Past Perfect
A Novel
-
- $11.99
-
- $11.99
Publisher Description
From bestselling author Susan Isaacs comes her "feisty, funny, and smart" (New York Times) novel about a successful TV writer who once worked for the CIA.
Katie seems to have the perfect life—a great husband, a precocious and winning ten-year-old son; and a glamorous job as writer for the long-running TV series, Spy Guys, based on her own surprisingly successful novel. But for Katie, writing about the spy business isn’t as satisfying as working in it. Fifteen years ago, she was working at CIA headquarters. She loved her job, and especially her boss. Then, suddenly, for no apparent reason, she was fired. Katie comes from a family of Manhattan achievers, so it’s been tough to accept such humiliation. She’d give almost anything to know what falsehoods lay in her personnel file. A surprise call from former colleague Lisa gives Katie hope. Lisa says she urgently needs Katie’s help on a matter of national importance and promises to reveal all if Katie will work with her. Then Lisa disappears. One person is dead, then another. Who will be next? With some help from a couple of colorful ex-spies, Katie embarks on a scary mission, leading her back to the extraordinary and eerie days as the Berlin Wall was about to crumble. Flawlessly crafted, witty and suspenseful, Past Perfect is classic Susan Isaacs in top form.
PUBLISHERS WEEKLY
Isaacs's 11th novel has fewer sparks flying than nets dragging, but most fans won't mind a bit, given the amount of outside-the-bedroom adventure. Despite reinventing herself as the author of the novel Spy Guys and the creator of the resultant TV show, Katie Schottland remains wounded by her still-unexplained firing from the CIA, where she wrote intelligence briefs as the Cold War ended, 13 years earlier. When she gets a distress call from an old co-worker, Lisa Golding, who subsequently disappears, Katie plunges back into the notes she smuggled out of the office.
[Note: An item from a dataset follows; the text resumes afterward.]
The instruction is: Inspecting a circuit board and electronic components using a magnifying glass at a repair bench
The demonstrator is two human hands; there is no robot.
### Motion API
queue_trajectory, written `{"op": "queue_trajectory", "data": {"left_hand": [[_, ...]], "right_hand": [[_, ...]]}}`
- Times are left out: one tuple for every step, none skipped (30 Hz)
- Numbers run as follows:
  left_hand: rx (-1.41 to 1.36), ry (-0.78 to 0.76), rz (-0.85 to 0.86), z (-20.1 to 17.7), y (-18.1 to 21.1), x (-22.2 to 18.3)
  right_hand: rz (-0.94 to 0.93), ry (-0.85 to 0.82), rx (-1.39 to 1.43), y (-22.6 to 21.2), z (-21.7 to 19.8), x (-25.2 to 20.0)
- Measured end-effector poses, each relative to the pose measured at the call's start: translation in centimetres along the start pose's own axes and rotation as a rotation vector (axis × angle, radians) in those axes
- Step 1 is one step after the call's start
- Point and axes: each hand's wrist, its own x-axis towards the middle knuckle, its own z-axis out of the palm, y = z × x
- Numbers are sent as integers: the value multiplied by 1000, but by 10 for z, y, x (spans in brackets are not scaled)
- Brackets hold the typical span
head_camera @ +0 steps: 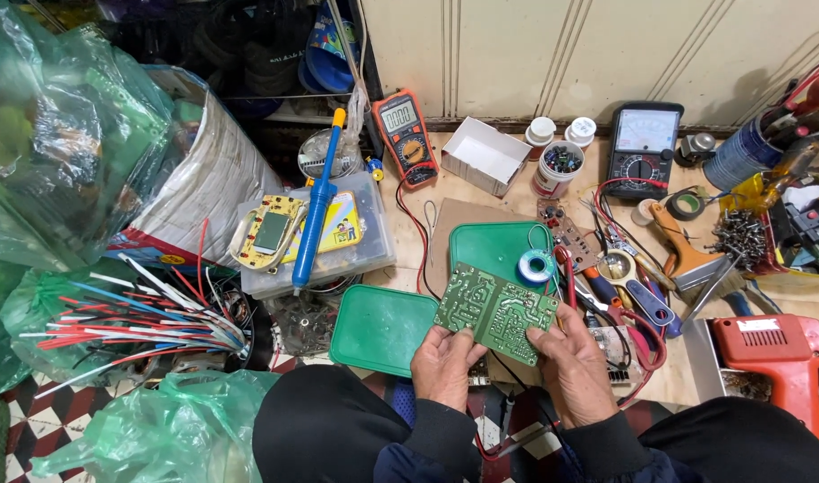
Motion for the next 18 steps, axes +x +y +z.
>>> {"op": "queue_trajectory", "data": {"left_hand": [[1, 0, -1, 0, 0, 0], [8, 7, -4, 0, 0, -1], [16, 14, -8, 0, 1, -1], [17, 14, -8, 1, 1, -1], [17, 10, -5, 1, 2, -2], [17, 7, -2, 0, 2, -3], [18, 7, -3, -1, 1, -1], [29, 6, 5, -2, -1, 0], [41, 5, 13, -3, -3, 2], [42, 5, 13, -6, -7, 5], [30, -13, 21, -8, -11, 9], [18, -32, 28, -11, -16, 12], [18, -31, 28, -10, -15, 13], [-6, -25, 15, -9, -15, 13], [-32, -20, 3, -9, -15, 13], [-31, -20, 3, -8, -13, 11], [-12, -10, 4, -8, -11, 9], [8, 1, 4, -8, -10, 7]], "right_hand": [[1, 1, 0, 2, -2, 2], [-11, 0, -16, 5, -4, 4], [-23, -1, -32, 7, -7, 5], [-23, 1, -31, 5, -5, 4], [-18, -15, -21, 3, -3, 2], [-13, -31, -11, 1, -2, -1], [-12, -30, -11, 3, -2, 0], [-26, -34, -4, 5, -2, 1], [-40, -38, 4, 7, -3, 2], [-38, -37, 4, 12, -6, 5], [-70, -60, 16, 16, -9, 8], [-102, -83, 28, 20, -11, 11], [-101, -82, 28, 18, -9, 9], [-93, -71, 10, 15, -7, 7], [-87, -61, -9, 13, -4, 5], [-87, -61, -9, 12, -4, 4], [-85, -56, -18, 12, -4, 4], [-84, -51, -27, 12, -4, 4]]}}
She seeks help from an old flame and another ex-agent (now a log-cabin recluse) who helps her trace three of Lisa's former charges at the CIA, East German asylum seekers transported to America and given new names. When two of them turn up dead within weeks of each other, Katie decides to give chase to locate the third before the woman becomes the next casualty. And she still hopes she'll coerce her ex-employer to give up the truth about her termination. The operations stuff is well-done throughout. Katie's relationship with her sweet vet husband adds little, but TV show based scenes are diverting, and her fixation on her last job is sharply funny and true-to-life.